◆ WHAT YOU NEED TO DO
Copy the data exactly. Leave nothing out.

◆ DATA BELOW
----
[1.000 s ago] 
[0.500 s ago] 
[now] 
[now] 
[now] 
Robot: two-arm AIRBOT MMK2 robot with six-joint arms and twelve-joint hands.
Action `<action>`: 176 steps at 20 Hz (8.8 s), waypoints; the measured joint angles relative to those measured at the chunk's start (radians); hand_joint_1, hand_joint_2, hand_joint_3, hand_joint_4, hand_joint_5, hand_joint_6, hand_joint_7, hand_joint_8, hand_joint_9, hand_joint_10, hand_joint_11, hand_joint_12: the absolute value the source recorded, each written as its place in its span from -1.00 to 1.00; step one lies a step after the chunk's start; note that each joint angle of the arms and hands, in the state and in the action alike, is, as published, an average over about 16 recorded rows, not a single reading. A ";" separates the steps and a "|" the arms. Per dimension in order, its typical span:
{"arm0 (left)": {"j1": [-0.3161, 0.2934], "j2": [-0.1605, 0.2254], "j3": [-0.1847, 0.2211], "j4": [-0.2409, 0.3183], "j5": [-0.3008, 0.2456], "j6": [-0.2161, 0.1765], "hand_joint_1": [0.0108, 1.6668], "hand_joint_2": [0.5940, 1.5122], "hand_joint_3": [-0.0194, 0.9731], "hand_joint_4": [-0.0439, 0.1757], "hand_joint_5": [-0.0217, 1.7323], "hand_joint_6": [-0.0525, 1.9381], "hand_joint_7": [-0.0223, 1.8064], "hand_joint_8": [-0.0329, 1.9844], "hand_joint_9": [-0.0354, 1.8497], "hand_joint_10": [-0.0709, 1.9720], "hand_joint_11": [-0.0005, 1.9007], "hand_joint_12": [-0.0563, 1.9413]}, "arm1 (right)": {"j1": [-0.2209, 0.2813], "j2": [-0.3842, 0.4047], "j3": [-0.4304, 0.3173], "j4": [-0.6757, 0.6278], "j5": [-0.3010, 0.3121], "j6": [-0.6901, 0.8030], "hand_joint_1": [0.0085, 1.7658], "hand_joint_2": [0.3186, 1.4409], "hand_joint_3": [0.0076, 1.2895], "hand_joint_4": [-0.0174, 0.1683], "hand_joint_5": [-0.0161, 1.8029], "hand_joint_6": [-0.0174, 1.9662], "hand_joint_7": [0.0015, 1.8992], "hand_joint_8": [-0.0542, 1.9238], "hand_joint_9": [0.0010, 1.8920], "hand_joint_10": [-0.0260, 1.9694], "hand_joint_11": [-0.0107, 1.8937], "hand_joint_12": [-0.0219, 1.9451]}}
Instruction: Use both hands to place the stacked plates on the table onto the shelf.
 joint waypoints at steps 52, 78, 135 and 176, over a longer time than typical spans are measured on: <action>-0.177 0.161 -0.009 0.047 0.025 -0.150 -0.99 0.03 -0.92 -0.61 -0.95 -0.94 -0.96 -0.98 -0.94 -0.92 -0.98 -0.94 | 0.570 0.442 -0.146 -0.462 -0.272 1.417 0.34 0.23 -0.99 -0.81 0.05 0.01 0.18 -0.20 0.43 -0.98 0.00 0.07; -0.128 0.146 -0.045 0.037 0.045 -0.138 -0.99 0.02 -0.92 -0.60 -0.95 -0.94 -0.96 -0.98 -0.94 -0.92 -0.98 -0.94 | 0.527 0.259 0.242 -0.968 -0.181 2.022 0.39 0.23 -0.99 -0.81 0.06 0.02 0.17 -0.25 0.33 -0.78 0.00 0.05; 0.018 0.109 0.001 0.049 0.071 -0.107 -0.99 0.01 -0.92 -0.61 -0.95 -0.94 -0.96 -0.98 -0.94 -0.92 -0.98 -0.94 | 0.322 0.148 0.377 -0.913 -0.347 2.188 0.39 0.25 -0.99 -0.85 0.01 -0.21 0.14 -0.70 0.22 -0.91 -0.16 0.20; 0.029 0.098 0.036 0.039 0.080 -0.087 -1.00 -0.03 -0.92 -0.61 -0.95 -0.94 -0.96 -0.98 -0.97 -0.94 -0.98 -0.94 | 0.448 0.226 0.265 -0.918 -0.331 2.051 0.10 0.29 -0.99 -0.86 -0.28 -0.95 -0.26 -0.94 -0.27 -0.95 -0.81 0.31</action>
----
◆ OUTPUT
[1.000 s ago] 
[0.500 s ago] 
[now] 
[now] 
[now] 
Robot: two-arm AIRBOT MMK2 robot with six-joint arms and twelve-joint hands.
Action `<action>`: 176 steps at 20 Hz (8.8 s), waypoints; the measured joint angles relative to those measured at the chunk's start (radians); hand_joint_1, hand_joint_2, hand_joint_3, hand_joint_4, hand_joint_5, hand_joint_6, hand_joint_7, hand_joint_8, hand_joint_9, hand_joint_10, hand_joint_11, hand_joint_12: the absolute value the source recorded, each written as its place in its span from -1.00 to 1.00; step one lies a step after the chunk's start; note that each joint angle of the arms and hands, in the state and in the action alike, is, as published, an average over about 16 recorded rows, not a single reading. A ";" separates the steps and a "|" the arms. Per dimension in order, its typical span:
{"arm0 (left)": {"j1": [-0.3161, 0.2934], "j2": [-0.1605, 0.2254], "j3": [-0.1847, 0.2211], "j4": [-0.2409, 0.3183], "j5": [-0.3008, 0.2456], "j6": [-0.2161, 0.1765], "hand_joint_1": [0.0108, 1.6668], "hand_joint_2": [0.5940, 1.5122], "hand_joint_3": [-0.0194, 0.9731], "hand_joint_4": [-0.0439, 0.1757], "hand_joint_5": [-0.0217, 1.7323], "hand_joint_6": [-0.0525, 1.9381], "hand_joint_7": [-0.0223, 1.8064], "hand_joint_8": [-0.0329, 1.9844], "hand_joint_9": [-0.0354, 1.8497], "hand_joint_10": [-0.0709, 1.9720], "hand_joint_11": [-0.0005, 1.9007], "hand_joint_12": [-0.0563, 1.9413]}, "arm1 (right)": {"j1": [-0.2209, 0.2813], "j2": [-0.3842, 0.4047], "j3": [-0.4304, 0.3173], "j4": [-0.6757, 0.6278], "j5": [-0.3010, 0.3121], "j6": [-0.6901, 0.8030], "hand_joint_1": [0.0085, 1.7658], "hand_joint_2": [0.3186, 1.4409], "hand_joint_3": [0.0076, 1.2895], "hand_joint_4": [-0.0174, 0.1683], "hand_joint_5": [-0.0161, 1.8029], "hand_joint_6": [-0.0174, 1.9662], "hand_joint_7": [0.0015, 1.8992], "hand_joint_8": [-0.0542, 1.9238], "hand_joint_9": [0.0010, 1.8920], "hand_joint_10": [-0.0260, 1.9694], "hand_joint_11": [-0.0107, 1.8937], "hand_joint_12": [-0.0219, 1.9451]}}
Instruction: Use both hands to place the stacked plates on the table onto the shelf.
 joint waypoints at steps 52, 78, 135 and 176, over a longer time than typical spans are measured on: <action>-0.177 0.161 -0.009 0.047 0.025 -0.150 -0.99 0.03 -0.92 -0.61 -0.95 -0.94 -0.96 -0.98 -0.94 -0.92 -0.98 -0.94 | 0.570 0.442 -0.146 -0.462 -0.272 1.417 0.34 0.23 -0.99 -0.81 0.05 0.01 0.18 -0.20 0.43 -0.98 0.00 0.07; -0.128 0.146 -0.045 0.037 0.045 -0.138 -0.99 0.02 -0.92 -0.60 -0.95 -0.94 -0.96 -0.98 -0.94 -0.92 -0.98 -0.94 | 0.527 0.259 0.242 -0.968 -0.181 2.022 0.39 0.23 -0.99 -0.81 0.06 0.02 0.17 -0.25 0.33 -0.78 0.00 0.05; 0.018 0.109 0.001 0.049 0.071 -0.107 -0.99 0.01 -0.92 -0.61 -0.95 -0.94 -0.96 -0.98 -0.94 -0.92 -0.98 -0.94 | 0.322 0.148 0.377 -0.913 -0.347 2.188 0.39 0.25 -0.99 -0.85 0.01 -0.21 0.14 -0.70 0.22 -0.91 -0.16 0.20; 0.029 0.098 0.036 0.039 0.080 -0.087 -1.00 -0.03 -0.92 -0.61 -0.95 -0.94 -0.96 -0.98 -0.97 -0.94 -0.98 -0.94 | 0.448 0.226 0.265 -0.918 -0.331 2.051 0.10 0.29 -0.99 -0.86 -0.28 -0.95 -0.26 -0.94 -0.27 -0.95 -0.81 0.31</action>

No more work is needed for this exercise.